Have I mentioned that every pet we have ever owned, when it died, we buried in the garden? From Chico the ring-neck parrot, Eternity our Siamese, Baxter and Jones, our two parakeets, and Gwen our Springer Spaniel. Right now their burial plots are springing up flowers. Their bones have fertilized the soil and given new life to lovely plants that house hummingbirds and butterflies.
“The circle of life,” Alf said.
“I wonder what the vomit could have produced,” I said.
“Maggots,” Alf said.
“Don’t they make good fertilizer?”
“Not if you want creepy crawlies underfoot.”
Calvin says, “Don’t you bury me in the back when my time comes. I want to be let free in wild grasses to frolic all day long.”
I like gawking at trees in their fall display. They’re so beautiful it hurts. The magentas, coppers, and dark greens flush out the year’s heaviness and replace it with an invigorating renewal of crisp air. I’m always amazed at the audacity of such a riot of color while in the throes of dying. I’m sure there’s a message there, but it eludes me at the moment. I’m too busy staring at the color palette.

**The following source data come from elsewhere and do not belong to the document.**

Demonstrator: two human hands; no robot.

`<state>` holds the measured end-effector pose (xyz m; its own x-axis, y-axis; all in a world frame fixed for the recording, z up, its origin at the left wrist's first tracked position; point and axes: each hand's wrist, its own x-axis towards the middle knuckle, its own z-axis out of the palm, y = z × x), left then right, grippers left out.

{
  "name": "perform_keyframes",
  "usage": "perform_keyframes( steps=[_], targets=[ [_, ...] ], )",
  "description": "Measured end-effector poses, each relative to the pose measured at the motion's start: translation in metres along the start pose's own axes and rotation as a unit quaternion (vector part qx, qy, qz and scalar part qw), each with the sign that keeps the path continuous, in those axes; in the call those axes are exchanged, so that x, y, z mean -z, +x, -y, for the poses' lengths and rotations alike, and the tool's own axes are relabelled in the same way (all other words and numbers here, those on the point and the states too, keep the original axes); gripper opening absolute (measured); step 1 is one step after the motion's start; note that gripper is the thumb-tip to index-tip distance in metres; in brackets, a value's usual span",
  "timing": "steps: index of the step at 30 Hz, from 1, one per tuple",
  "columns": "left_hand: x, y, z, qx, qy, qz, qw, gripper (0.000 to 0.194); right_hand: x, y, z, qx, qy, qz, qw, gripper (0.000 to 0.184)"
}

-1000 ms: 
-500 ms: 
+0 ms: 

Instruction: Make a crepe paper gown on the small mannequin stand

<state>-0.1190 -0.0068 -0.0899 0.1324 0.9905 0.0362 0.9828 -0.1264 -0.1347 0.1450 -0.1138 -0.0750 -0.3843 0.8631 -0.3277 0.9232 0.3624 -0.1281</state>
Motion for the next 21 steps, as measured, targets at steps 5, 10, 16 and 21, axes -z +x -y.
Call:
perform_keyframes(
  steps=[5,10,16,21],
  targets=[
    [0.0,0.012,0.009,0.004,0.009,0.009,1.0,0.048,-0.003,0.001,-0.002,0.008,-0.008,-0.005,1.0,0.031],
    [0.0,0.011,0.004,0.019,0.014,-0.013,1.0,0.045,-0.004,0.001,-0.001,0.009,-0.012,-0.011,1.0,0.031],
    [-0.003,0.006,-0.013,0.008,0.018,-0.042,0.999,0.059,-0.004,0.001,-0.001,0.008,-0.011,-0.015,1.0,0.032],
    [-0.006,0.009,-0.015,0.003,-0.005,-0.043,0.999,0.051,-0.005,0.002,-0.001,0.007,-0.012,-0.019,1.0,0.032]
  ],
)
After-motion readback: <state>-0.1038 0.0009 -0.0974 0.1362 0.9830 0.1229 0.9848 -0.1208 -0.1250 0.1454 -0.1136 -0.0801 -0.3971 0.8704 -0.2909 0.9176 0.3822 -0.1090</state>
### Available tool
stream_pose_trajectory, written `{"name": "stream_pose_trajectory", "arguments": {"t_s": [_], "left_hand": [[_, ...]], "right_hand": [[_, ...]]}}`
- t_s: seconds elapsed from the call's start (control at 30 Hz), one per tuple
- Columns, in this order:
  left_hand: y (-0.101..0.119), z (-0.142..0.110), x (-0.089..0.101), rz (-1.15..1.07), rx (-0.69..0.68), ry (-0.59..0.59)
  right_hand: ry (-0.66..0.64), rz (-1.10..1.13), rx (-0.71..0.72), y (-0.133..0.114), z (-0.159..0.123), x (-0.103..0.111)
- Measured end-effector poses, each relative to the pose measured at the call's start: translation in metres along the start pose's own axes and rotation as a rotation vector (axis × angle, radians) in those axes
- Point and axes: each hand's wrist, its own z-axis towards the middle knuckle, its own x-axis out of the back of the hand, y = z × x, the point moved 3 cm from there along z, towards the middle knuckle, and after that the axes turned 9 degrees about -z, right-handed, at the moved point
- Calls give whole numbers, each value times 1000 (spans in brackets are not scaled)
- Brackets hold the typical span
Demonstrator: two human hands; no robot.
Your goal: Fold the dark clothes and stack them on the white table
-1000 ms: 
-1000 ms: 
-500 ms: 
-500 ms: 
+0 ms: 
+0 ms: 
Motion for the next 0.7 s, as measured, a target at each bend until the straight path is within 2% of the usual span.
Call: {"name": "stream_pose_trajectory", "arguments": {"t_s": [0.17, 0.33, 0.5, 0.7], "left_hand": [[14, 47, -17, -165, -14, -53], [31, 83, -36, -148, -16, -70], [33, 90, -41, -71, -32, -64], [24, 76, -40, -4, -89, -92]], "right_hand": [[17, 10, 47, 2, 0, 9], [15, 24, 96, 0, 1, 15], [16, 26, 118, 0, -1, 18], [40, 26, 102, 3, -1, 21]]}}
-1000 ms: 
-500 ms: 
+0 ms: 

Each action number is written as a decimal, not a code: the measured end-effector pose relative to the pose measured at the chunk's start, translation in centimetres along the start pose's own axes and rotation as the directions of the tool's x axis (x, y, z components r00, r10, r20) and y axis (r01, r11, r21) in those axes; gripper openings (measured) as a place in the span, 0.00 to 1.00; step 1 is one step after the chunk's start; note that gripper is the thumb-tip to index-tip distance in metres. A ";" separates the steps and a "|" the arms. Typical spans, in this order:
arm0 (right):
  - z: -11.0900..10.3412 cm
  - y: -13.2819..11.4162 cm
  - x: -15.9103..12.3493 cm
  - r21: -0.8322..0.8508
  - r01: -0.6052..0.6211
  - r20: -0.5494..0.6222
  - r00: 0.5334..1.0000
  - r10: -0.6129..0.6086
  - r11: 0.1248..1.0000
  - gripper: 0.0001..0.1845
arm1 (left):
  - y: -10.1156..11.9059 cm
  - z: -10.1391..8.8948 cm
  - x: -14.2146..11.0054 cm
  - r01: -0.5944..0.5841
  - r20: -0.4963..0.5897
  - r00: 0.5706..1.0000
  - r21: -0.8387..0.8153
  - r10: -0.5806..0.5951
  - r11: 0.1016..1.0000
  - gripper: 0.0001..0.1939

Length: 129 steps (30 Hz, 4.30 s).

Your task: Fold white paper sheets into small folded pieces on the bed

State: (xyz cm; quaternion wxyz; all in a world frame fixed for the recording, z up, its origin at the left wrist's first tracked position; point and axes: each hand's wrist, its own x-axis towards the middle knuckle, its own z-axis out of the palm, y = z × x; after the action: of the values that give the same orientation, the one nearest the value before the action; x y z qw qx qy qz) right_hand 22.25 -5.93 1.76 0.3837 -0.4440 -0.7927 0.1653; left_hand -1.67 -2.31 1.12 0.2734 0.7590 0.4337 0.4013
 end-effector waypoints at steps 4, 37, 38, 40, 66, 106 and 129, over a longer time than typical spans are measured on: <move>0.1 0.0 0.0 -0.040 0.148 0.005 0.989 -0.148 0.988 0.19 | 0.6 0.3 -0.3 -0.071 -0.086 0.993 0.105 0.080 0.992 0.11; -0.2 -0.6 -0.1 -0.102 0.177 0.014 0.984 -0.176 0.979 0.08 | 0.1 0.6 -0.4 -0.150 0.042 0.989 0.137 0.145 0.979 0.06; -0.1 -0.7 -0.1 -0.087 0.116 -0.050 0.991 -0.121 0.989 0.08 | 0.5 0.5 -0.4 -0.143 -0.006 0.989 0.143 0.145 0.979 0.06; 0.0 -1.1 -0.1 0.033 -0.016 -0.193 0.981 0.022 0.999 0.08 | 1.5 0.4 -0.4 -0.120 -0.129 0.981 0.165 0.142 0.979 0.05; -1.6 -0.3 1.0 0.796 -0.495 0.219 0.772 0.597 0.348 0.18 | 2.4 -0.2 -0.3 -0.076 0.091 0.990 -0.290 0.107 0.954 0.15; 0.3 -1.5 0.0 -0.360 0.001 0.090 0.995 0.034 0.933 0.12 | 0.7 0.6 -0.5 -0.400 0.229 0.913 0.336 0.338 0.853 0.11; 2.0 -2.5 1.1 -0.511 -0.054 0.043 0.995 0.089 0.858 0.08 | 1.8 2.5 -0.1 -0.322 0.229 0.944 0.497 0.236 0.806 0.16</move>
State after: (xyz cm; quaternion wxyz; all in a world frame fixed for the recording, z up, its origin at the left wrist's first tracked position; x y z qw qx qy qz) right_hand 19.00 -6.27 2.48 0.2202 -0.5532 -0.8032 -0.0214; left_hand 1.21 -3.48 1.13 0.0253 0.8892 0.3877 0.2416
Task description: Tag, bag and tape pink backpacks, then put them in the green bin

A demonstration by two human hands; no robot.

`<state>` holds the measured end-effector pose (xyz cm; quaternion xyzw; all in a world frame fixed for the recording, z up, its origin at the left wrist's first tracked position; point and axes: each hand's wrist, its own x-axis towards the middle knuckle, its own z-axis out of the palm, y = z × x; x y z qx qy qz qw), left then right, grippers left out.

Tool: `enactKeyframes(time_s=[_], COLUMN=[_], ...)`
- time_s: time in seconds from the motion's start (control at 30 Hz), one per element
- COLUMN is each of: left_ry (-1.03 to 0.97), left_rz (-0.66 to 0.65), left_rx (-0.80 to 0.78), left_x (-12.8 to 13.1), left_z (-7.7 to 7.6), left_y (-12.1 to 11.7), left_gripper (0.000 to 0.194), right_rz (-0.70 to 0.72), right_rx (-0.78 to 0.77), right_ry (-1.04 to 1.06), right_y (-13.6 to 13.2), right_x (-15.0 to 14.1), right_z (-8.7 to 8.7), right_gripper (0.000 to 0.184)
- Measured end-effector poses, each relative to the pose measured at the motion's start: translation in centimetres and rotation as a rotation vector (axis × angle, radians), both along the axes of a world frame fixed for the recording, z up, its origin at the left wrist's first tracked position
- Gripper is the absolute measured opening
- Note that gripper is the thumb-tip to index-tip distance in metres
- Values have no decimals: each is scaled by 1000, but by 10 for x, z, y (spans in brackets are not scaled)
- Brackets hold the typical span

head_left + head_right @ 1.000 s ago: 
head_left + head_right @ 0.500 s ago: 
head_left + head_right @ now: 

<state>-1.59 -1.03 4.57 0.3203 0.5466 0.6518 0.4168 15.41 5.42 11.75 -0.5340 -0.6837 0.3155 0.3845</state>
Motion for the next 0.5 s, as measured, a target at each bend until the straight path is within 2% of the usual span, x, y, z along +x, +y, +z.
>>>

I feel the same way in the spring when the cherry and dogwood trees are bursting with blooms. I walk under them and look up. They envelope me in their translucent petals, the whisper of fragrance, and a delicate air. There’s a message here too, but I’m transported.
Few things like these two seasons renew me like this. Not fireworks on the fourth of July, or a roaring ocean in the summer, or even a frolicking puppy.
I’m sure I’m not alone in this. Millions feel the same way. But having lived my life in countries with no fall foliage or springtime delights, I’m always arrested by these beauties. They’re gifts. They renew my soul.
Spring points to hope and a new beginning. Fall alerts to the death of all things, but in a dignified and magnificent way. We need to go out with a blazing splash. I plan to write a hundred blog posts, so after I’m gone, you can still read a new post every week for two years. After that maybe Calvin will take over.
Calvin says, “Good grief! What side of the bed did you wake up on? You’re getting weird.”
It’s spring and the city is sprouting condos.
Every blighted corner has sprouted a fresh building like a flower in the desert.
The next casualty is my favorite art store.
It’s slated to be demolished this year.
For 37 years it has supplied artists of all genres the materials for their craft. Some people like clothes, I love art stores and this was one of the best.
It made me smile the moment I walked in.
I bought my canvases and paintbrushes there. My paints, pens and pencils, and papers for collages. And many gifts for my friends.
The store is moving to the farthest end of the city, practically under the Golden Gate Bridge where the birds are. I’ll need to rent a segway to get there.
Meanwhile a cold, impersonal building is going up in its place. I saw the renderings today. Looks like every other building built in the last nano second. These architects lack creativity and guts. The investment groups just want to make a buck, I get it, and capitalize on the hordes of young tech workers moving in to make their mark in the city. Except their living spaces look like their work spaces. It’s a crime.
It’s a shame they didn’t think of a way to build on top of my art store and weave the smells and colors into the steel and cement. That way the newbies in town could take painting classes on the roof like the little children they are.
Calvin says, “Money sucks the fun out of things. Look at dog houses these days. They’re revolting.”
Walking up the hill this morning to the office, I was forced to walk around a mattress and box spring, a couch, a chair, snow boots, and a lamp. Somebody threw them out from the building they once lived in.
My office is surrounded by apartment buildings, so on one level I suppose it makes sense.
On another, it’s a mystery.
It screams “single life”, “moving on”, “take my trash and shove it.”
What’s even more of a mystery is the disappearance of all those things within hours.
I left the office later this morning and most of the stuff was gone.
Where does it go?
Who picks it up?
I never see anyone doing this.
Do gremlins emerge from the gutters like a line of ants?
Do the homeless pick it up? Except today it was raining, but things still disappeared.
The oddest thing I’ve ever seen on the street was a wig and women’s clothing.
I don’t want to guess what that meant.
Calvin says, “It meant one discarded multiple personality.”